INFORMATION SHOWN:
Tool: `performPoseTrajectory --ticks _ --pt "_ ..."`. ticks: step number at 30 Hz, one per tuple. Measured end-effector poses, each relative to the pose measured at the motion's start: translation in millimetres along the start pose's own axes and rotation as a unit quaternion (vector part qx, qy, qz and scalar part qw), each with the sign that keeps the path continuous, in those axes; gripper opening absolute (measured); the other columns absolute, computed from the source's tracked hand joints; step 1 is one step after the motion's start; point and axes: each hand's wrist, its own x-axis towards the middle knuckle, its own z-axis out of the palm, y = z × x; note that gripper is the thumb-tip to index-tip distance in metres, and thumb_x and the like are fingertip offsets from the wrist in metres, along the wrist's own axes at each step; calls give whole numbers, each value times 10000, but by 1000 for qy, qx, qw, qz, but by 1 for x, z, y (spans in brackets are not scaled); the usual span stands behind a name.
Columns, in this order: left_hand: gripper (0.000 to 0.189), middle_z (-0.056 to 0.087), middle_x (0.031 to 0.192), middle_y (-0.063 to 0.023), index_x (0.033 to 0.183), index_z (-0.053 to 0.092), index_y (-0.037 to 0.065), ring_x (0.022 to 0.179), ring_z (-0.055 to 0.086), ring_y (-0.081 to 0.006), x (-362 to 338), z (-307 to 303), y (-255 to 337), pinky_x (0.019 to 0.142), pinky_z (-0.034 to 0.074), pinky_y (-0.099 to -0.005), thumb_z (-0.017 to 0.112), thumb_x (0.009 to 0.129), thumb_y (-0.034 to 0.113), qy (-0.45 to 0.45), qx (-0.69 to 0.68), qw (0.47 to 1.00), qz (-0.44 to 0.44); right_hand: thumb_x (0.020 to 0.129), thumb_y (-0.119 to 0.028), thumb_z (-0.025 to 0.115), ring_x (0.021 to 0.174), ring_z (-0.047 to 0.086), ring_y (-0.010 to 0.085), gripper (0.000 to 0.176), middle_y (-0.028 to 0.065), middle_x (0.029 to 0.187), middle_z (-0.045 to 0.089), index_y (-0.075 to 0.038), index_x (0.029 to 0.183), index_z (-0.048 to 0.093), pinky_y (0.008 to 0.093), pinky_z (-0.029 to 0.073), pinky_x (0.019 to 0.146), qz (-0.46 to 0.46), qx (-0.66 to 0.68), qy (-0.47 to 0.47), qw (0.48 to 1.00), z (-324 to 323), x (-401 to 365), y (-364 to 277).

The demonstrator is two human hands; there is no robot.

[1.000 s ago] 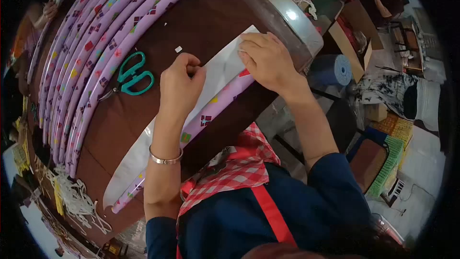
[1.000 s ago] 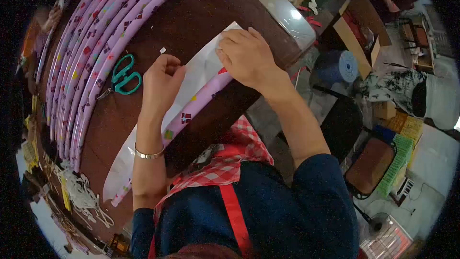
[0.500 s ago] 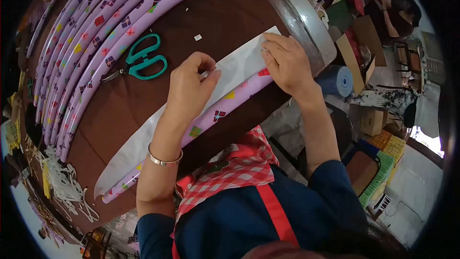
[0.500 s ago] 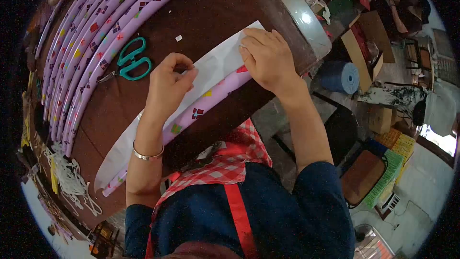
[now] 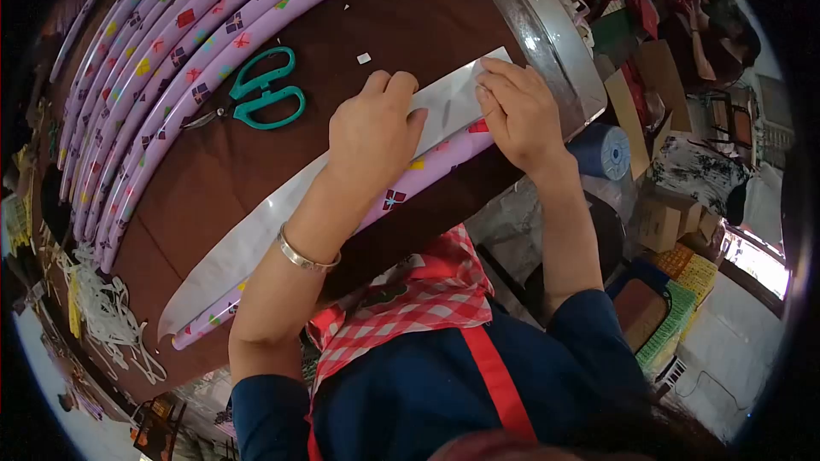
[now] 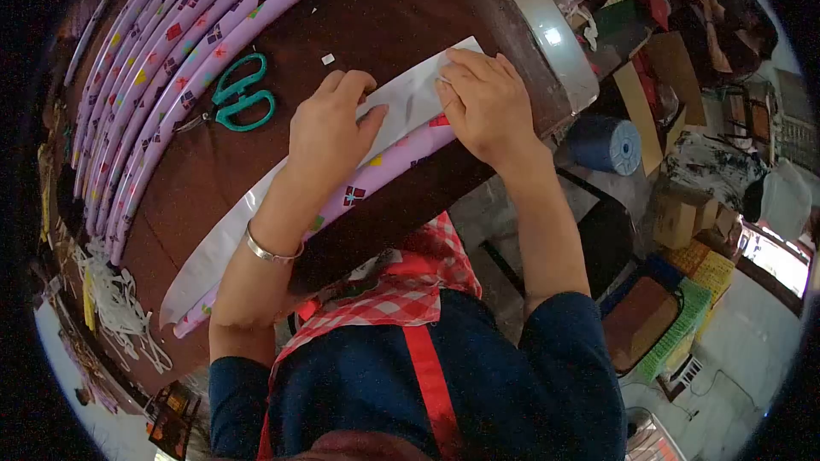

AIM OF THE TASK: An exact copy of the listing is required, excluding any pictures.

WRITTEN ANSWER:
Tool: `performPoseTrajectory --ticks _ --pt "_ ..."`. ticks: step number at 30 Hz, one per tuple. Measured end-effector poses, each relative to the pose measured at the motion's start: translation in millimetres along the start pose's own axes and rotation as a unit quaternion (vector part qx, qy, qz and scalar part qw), each with the sign that keeps the path continuous, in those axes; gripper opening absolute (measured); the other columns absolute, computed from the source's tracked hand joints; step 1 is one step after the motion's start; point and axes: each hand's wrist, its own x-axis towards the middle knuckle, its own z-axis out of the palm, y = z × x; note that gripper is the thumb-tip to index-tip distance in metres, and thumb_x and the like are fingertip offsets from the wrist in metres, along the wrist's own axes at each step; calls give whole numbers, each value times 10000, but by 1000 for qy, qx, qw, qz, but by 1 for x, z, y (spans in brackets are not scaled); the usual span stands behind a name.
Columns, in this order: left_hand: gripper (0.000 to 0.189), middle_z (-0.056 to 0.087), middle_x (0.031 to 0.192), middle_y (-0.063 to 0.023), index_x (0.033 to 0.183), index_z (-0.053 to 0.092), index_y (-0.037 to 0.065), ring_x (0.022 to 0.179), ring_z (-0.055 to 0.086), ring_y (-0.081 to 0.006), x (-362 to 338), z (-307 to 303), y (-255 to 337), pinky_x (0.019 to 0.142), pinky_z (-0.034 to 0.074), pinky_y (-0.099 to -0.005), thumb_z (-0.017 to 0.112), thumb_x (0.009 to 0.129), thumb_y (-0.034 to 0.113), qy (-0.45 to 0.45), qx (-0.69 to 0.68), qw (0.47 to 1.00), qz (-0.44 to 0.44); right_hand: thumb_x (0.020 to 0.129), thumb_y (-0.119 to 0.028), thumb_z (-0.025 to 0.115), ring_x (0.021 to 0.174), ring_z (-0.047 to 0.086), ring_y (-0.010 to 0.085), gripper (0.000 to 0.176), middle_y (-0.028 to 0.065), middle_x (0.029 to 0.187), middle_z (-0.045 to 0.089), index_y (-0.075 to 0.038), index_x (0.029 to 0.183), index_z (-0.048 to 0.093), pinky_y (0.008 to 0.093), pinky_z (-0.029 to 0.073), pinky_x (0.019 to 0.146), qz (-0.46 to 0.46), qx (-0.66 to 0.68), qy (-0.47 to 0.47), qw (0.48 to 1.00), z (-324 to 323), x (-401 to 365), y (-364 to 277).

The demonstrator is two human hands; there is no robot.

[1.000 s ago] 
[1.000 s ago] 
[0.500 s ago] 
[0.500 s ago] 
[now] 
[now] 

Output for the exercise is now complete.